Your goal ->
Transcribe the stretch of entries below from the line with "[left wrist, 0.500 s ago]" through the line with "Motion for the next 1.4", exactly and with both ends included; leave out all other lines.

[Dataset items]
────────────────────

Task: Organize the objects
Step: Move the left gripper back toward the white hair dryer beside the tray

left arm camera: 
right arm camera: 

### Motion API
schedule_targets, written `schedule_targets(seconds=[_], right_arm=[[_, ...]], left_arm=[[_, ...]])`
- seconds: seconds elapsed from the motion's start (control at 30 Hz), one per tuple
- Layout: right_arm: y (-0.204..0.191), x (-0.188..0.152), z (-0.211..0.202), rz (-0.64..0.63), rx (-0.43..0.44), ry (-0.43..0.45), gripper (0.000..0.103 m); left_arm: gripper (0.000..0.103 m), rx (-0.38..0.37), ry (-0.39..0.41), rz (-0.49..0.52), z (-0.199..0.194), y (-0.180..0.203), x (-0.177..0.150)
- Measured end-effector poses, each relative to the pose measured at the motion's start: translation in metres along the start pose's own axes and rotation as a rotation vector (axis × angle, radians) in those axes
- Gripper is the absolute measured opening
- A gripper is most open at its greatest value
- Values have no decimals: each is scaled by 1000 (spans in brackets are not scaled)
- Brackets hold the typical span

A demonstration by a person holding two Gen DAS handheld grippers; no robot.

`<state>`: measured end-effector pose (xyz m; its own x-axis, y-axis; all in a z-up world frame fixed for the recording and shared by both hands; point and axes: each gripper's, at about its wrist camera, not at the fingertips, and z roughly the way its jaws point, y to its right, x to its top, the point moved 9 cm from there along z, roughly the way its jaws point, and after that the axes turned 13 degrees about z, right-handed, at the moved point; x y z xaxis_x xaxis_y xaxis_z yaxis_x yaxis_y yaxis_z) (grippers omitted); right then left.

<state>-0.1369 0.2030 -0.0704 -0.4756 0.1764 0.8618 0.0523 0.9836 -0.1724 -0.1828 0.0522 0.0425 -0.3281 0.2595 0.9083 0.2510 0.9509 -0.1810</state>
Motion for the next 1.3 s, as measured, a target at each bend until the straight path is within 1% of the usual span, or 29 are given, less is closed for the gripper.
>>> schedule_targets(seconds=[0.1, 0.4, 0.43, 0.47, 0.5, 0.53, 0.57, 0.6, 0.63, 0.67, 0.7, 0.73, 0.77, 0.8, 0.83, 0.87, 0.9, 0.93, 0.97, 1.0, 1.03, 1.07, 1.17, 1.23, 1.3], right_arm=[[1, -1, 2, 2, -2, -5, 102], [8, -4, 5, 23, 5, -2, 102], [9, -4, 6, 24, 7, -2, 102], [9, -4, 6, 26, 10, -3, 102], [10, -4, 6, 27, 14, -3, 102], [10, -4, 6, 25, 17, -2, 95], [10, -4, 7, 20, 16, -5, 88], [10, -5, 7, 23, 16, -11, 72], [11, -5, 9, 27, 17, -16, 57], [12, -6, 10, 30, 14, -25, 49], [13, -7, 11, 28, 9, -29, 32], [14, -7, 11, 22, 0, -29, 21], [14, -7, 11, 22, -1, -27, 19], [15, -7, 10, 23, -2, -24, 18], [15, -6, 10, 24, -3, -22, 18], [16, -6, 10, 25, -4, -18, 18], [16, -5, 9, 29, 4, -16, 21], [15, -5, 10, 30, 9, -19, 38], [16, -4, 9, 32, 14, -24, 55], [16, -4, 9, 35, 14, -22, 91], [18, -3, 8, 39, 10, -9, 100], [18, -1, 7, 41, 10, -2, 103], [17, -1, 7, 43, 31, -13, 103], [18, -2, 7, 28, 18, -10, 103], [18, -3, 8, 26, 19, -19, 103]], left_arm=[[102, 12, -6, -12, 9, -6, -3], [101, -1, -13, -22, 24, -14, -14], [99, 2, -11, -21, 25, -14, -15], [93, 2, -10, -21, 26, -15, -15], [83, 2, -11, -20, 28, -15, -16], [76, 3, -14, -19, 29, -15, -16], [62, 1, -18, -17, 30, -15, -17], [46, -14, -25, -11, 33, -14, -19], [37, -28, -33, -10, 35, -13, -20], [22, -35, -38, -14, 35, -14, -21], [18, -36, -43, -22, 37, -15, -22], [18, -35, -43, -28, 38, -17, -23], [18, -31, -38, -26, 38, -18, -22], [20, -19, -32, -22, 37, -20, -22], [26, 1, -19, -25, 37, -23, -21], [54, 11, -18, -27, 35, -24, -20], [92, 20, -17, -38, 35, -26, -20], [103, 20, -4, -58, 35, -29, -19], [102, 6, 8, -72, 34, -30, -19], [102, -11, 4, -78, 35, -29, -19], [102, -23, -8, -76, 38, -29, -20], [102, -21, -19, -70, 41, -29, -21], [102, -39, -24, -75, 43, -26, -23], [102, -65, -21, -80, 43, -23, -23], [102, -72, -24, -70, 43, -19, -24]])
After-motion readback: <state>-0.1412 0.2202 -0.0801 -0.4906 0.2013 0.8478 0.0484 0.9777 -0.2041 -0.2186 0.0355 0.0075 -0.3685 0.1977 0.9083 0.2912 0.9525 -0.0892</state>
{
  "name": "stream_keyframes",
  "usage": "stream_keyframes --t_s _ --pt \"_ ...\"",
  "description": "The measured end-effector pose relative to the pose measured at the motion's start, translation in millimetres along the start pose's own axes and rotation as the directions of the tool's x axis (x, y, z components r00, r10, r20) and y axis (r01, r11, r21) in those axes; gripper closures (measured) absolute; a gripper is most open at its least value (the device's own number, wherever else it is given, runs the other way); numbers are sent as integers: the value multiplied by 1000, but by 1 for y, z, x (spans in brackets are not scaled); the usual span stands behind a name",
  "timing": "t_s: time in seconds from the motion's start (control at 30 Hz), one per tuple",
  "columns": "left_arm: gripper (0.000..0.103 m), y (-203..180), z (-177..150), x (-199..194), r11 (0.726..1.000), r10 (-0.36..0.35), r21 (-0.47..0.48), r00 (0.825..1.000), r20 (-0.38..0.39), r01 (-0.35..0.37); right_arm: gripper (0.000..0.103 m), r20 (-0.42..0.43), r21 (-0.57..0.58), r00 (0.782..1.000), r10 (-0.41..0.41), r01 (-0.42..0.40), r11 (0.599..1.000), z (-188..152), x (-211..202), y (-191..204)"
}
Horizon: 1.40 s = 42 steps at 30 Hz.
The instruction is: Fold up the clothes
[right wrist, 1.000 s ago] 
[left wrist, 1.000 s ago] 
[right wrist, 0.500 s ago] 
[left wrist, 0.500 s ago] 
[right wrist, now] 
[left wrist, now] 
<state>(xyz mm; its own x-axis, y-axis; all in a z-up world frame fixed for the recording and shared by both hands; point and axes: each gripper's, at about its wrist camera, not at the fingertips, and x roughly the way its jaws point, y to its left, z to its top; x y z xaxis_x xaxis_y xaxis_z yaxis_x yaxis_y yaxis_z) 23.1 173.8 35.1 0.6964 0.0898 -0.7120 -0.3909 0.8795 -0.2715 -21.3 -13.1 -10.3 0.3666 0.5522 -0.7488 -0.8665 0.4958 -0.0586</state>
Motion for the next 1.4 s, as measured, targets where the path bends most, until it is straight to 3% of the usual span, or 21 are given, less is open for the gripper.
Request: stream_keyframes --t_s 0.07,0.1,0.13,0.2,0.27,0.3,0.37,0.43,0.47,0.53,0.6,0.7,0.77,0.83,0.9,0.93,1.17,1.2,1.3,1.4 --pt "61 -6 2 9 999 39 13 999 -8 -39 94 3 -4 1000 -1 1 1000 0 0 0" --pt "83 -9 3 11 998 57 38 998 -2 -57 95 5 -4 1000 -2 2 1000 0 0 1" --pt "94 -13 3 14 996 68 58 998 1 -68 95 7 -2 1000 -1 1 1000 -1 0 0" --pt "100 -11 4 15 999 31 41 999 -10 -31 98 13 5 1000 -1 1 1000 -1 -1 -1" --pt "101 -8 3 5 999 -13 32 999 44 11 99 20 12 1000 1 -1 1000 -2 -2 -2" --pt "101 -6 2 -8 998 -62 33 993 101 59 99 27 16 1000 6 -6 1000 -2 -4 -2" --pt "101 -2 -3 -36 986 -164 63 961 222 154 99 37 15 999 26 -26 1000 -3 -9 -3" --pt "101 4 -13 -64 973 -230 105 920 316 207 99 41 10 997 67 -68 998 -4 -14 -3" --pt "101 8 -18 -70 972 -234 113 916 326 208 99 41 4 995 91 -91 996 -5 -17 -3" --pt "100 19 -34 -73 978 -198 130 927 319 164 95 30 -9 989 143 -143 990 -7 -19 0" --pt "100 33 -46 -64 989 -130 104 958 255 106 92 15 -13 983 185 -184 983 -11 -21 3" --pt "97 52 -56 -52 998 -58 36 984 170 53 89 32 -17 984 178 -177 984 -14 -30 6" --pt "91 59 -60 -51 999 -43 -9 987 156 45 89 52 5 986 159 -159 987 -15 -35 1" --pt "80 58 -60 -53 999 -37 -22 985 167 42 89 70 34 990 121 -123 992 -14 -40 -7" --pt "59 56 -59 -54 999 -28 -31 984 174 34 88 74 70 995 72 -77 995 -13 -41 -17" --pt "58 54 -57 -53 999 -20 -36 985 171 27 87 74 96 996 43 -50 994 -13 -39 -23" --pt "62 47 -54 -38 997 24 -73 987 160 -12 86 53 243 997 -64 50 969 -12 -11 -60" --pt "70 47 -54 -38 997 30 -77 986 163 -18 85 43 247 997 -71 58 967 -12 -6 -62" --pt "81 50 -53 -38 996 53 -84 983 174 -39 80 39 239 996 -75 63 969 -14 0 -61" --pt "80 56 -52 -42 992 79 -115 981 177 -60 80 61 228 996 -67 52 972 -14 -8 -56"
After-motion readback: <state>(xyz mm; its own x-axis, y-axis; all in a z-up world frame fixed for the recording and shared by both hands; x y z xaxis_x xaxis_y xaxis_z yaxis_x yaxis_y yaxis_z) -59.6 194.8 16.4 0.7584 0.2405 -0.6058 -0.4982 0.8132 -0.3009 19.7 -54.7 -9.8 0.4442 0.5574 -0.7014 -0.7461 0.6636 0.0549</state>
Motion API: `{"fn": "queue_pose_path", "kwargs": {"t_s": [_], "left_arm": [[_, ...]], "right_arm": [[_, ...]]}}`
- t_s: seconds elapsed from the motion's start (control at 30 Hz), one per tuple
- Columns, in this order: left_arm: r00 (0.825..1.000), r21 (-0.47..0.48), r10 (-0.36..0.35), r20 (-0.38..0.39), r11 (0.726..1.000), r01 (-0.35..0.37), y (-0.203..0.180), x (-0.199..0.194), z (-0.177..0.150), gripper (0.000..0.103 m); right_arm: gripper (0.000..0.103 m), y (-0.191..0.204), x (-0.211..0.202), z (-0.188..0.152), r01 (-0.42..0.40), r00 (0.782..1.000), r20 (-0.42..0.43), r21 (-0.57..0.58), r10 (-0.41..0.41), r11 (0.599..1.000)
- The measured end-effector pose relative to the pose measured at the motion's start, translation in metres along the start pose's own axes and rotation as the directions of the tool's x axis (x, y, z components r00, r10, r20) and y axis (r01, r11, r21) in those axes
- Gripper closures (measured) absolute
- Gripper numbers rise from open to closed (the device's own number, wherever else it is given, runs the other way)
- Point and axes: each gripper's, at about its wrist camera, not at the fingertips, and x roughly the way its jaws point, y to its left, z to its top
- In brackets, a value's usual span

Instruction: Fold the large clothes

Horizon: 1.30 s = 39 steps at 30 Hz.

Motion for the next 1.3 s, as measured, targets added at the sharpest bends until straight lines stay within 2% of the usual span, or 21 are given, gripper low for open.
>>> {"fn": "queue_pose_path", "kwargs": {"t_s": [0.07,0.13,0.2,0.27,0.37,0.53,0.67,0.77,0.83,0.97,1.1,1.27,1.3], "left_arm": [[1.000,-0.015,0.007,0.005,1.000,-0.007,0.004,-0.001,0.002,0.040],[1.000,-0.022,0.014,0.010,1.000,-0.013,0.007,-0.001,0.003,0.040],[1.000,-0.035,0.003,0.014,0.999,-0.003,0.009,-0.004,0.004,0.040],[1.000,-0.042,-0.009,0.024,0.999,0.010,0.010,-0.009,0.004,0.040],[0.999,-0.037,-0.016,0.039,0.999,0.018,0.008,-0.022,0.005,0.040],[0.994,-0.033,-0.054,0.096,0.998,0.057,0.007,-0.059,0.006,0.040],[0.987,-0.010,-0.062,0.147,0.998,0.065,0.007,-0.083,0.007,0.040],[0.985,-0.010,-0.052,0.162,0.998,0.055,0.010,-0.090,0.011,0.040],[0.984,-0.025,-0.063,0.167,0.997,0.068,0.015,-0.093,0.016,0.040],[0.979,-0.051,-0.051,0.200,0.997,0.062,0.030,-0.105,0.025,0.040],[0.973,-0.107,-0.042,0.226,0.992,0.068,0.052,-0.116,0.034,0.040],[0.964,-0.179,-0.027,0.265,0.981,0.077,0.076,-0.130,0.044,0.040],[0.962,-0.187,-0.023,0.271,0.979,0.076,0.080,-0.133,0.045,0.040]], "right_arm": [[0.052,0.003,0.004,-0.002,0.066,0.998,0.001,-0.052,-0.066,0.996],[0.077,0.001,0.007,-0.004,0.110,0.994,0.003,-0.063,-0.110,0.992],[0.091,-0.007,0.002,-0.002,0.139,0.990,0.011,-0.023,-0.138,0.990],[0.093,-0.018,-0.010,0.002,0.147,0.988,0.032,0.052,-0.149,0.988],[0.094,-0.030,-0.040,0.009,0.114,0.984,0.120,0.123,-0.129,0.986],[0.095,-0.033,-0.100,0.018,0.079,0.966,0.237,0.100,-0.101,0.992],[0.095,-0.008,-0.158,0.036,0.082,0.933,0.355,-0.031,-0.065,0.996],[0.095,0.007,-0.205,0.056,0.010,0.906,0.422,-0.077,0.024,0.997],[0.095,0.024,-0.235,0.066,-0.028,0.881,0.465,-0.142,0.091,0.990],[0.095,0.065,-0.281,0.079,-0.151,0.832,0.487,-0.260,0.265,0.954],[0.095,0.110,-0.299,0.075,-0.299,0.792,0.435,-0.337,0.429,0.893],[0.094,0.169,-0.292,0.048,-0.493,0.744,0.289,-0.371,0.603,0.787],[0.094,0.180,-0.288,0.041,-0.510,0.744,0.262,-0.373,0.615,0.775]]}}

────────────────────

Result ->
[left wrist, 0.500 s ago] 
[right wrist, now] 
[left wrist, now] 
<state>(xyz mm; its own x-axis, y-axis; all in a z-up world frame fixed for the recording and shared by both hands; point and axes: each gripper's, at about its wrist camera, not at the fingertips, and x roughly the way its jaws point, y to its left, z to its top; x y z xaxis_x xaxis_y xaxis_z yaxis_x yaxis_y yaxis_z) 23.1 173.8 35.1 0.6964 0.0898 -0.7120 -0.3909 0.8795 -0.2715 -21.3 -13.1 -10.3 0.3666 0.5522 -0.7488 -0.8665 0.4958 -0.0586</state>
Motion for the next 1.4 s, as measured, targets where the path bends most, until it is straight to 3% of the usual span, or 21 are given, less is open for the gripper.

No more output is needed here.